• Fade, bien fade enfer...

     

    L’enfer de Church Street de Jack Hinkson (éditions Gallmeister)  ; 236 pages

    fade, bien fade enfer...

     

    J’ai lu ce roman après un livre qui fut un coup de cœur pour moi …

     

    Peut-être est-ce la raison qui fait que je l’ai trouvé bien fade. Mais peut-être pas ….

     

    Les premiers chapitres sont plutôt bien faits, ils font monter une certaine tension car on sent le personnage principal malsain, caché derrière une fausse naïveté, une fausse délicatesse, un faux intérêt pour les autres.

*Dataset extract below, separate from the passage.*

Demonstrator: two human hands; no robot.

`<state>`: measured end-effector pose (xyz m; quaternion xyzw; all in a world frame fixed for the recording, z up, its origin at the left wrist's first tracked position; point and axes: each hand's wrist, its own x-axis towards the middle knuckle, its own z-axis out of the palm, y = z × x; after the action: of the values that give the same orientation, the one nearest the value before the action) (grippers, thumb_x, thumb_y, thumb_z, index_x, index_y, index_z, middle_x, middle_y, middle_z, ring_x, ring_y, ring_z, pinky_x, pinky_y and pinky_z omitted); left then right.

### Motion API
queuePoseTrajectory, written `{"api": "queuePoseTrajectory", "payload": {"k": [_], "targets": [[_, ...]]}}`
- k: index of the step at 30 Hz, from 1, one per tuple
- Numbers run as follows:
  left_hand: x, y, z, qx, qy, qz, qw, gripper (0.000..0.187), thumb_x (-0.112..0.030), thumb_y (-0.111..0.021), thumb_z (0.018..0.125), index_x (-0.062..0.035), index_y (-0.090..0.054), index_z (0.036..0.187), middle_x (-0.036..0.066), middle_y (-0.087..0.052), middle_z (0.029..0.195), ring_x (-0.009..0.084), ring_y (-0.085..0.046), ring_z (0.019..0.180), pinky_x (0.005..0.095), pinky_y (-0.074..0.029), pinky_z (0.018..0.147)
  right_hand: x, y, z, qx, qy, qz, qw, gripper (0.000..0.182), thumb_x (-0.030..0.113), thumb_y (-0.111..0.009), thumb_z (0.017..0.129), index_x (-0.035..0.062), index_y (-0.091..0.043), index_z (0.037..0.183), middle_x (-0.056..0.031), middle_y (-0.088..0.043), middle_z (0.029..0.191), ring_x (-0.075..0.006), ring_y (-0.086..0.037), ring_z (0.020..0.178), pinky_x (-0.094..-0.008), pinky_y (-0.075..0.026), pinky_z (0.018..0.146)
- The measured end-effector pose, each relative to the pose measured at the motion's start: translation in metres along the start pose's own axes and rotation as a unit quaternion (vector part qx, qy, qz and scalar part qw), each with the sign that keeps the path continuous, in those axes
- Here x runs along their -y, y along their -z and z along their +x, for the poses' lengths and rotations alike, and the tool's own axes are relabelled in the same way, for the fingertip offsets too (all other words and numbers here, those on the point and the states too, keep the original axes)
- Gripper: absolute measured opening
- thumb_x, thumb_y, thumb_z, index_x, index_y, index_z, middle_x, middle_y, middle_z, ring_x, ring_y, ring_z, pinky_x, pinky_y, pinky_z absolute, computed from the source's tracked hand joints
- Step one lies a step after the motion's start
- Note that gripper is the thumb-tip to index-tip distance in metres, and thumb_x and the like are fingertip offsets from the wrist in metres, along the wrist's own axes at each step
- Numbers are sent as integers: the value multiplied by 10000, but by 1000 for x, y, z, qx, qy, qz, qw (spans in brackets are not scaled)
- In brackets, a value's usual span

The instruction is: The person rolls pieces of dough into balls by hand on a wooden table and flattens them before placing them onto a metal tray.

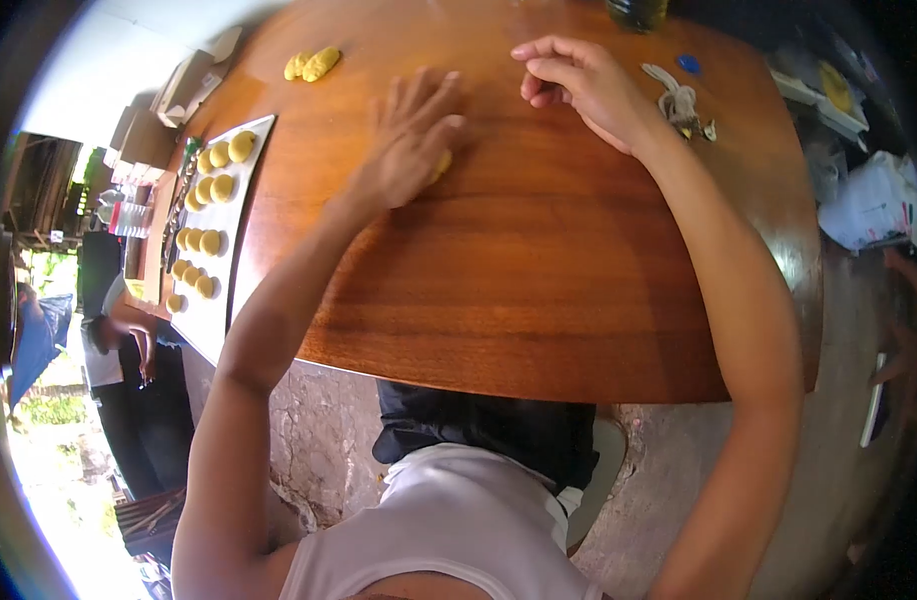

Et on attend le changement de ton, la petite goutte d’eau, le dérapage qui feront sauter le masque.

     

    Il finit bien par sauter, ce masque, mais finalement sans surprise, sans réel coup de théâtre, tellement on s’y attendait, tellement c’était téléphoné. Oui c’est noir, oui c’est violent, oui c’est soudain, mais …sans aucune surprise dans le fond. J’ai l’impression de me retrouver dans une pâle copie écrite de « Fargo », ce film génial des frères Cohen (que je vous conseille vivement si vous ne l’avez jamais vu !) : un « héro » qui se croit intelligent mais qui se laisse embarquer dans une histoire qui dégénère jusqu’à la folie ; qui se croit discret mais que tout le monde ou presque arrive à déchiffrer sans beaucoup de peine ; qui se croit bon dans le fond mais qui commet le pire pour obtenir ce dont il rêve.

     

    Quant à l’idée de départ (un homme braqué par une petite frappe, et qui se révèle être en fait bien plus noir qu’elle), elle me semble tomber à plat, ou en tout cas ne pas aller jusqu’à son terme.

     

    Bref, ce roman ne m’a pas fait ressentir grand-chose en fait, ni réelle surprise, ni réel frisson, ni réel intérêt pour ses personnages.